Now, the last problem we need to deal with is online presence. An indicator is often shown - a green dot if a user is online, for example.

How would that work? Well, let’s first think about how we could do that.

  • We need to keep track if user is online or not
  • Client sends heartbeat requests to server every N seconds
  • If a client did not respond for M seconds, he is considered offline
  • When users logs out or logs in, he’d start or stop sending the requests, solving that as well.
  • When user disconnects because of connection termination, these requests don’t happen, so it works for this.

So, that’s a lot of requests. To not slow down our regular servers, let’s have some Presence services.

Finally, users would be subscribed to message queues on these servers, depending on whether those are group chats or not

Summary

So, here we are again!

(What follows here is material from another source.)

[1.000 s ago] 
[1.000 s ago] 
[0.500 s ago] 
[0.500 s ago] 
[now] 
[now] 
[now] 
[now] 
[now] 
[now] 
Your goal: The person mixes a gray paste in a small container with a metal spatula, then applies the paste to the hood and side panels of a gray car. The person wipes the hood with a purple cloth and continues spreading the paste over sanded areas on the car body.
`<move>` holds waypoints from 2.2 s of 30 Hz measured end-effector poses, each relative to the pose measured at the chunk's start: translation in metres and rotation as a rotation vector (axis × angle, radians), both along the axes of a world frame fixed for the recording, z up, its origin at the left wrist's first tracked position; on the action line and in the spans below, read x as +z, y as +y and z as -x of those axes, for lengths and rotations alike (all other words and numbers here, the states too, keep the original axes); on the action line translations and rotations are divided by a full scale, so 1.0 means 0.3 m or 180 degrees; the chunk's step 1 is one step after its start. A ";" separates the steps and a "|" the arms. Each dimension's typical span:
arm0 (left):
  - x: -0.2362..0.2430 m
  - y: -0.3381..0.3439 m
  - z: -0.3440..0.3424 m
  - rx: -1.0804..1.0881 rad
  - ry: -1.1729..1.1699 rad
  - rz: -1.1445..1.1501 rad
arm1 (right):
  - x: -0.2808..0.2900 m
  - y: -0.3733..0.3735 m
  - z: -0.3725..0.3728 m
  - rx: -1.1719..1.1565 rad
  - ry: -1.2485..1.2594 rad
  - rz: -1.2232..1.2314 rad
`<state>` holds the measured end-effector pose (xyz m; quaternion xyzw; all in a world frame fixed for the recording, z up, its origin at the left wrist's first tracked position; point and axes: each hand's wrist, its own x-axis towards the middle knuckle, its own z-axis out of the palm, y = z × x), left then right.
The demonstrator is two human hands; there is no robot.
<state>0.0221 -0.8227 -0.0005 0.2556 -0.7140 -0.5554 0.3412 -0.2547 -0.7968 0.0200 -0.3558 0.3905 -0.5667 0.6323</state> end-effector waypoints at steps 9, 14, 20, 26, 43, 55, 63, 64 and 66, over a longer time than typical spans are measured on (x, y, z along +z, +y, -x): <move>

At the end of the road for chat service. Let’s look at what we’ve learned and how we’ve designed it. Going back:

  • 1-to-1 and group chat
  • mobile & web app
  • 50 millions daily active users
  • online indicator is available
  • Message has a size limit of 100 000 characters
  • End to end encryption is supported
  • The chat history should be stored forever

So, how did we do?

  • The 1-to-1 and group chat designs were created
  • Mobile & Web app were tackled with synchronization
  • 50 millions DAU are handled by multiple servers, KV stores and websockets
  • Online indicator via heartbeat
  • Message limit is basically storage limit - We’ve used suitable storage component
  • Chat history should be stored forever -> KV stores are easily scaled horizontally
  • End to End encryption was not discussed

So, we are missing one thing. So let’s have a quick look at that!

End to end encryption basically means - we as a provider can’t read messages. So, what would happen is we basically need to encrypt the data:

  • Private and Public key of each user
  • Public keys are stored on server to hash the message
  • Private keys are used on client to decrypt the message

Now, with group chats, that’s a little more complicated. We have a lot of options.

One we could use is just PGP. The gist of it is:

  • Generate a key and use it to hash text
  • Hash this key using public key of recipients
  • Send hashed key to recipients
  • Each client would then first decrypt the hashed key
  • Then with decrypted key, he’d decrypt his message
  • Finally, he can read the message

And that’s it! We’ve created a chat system!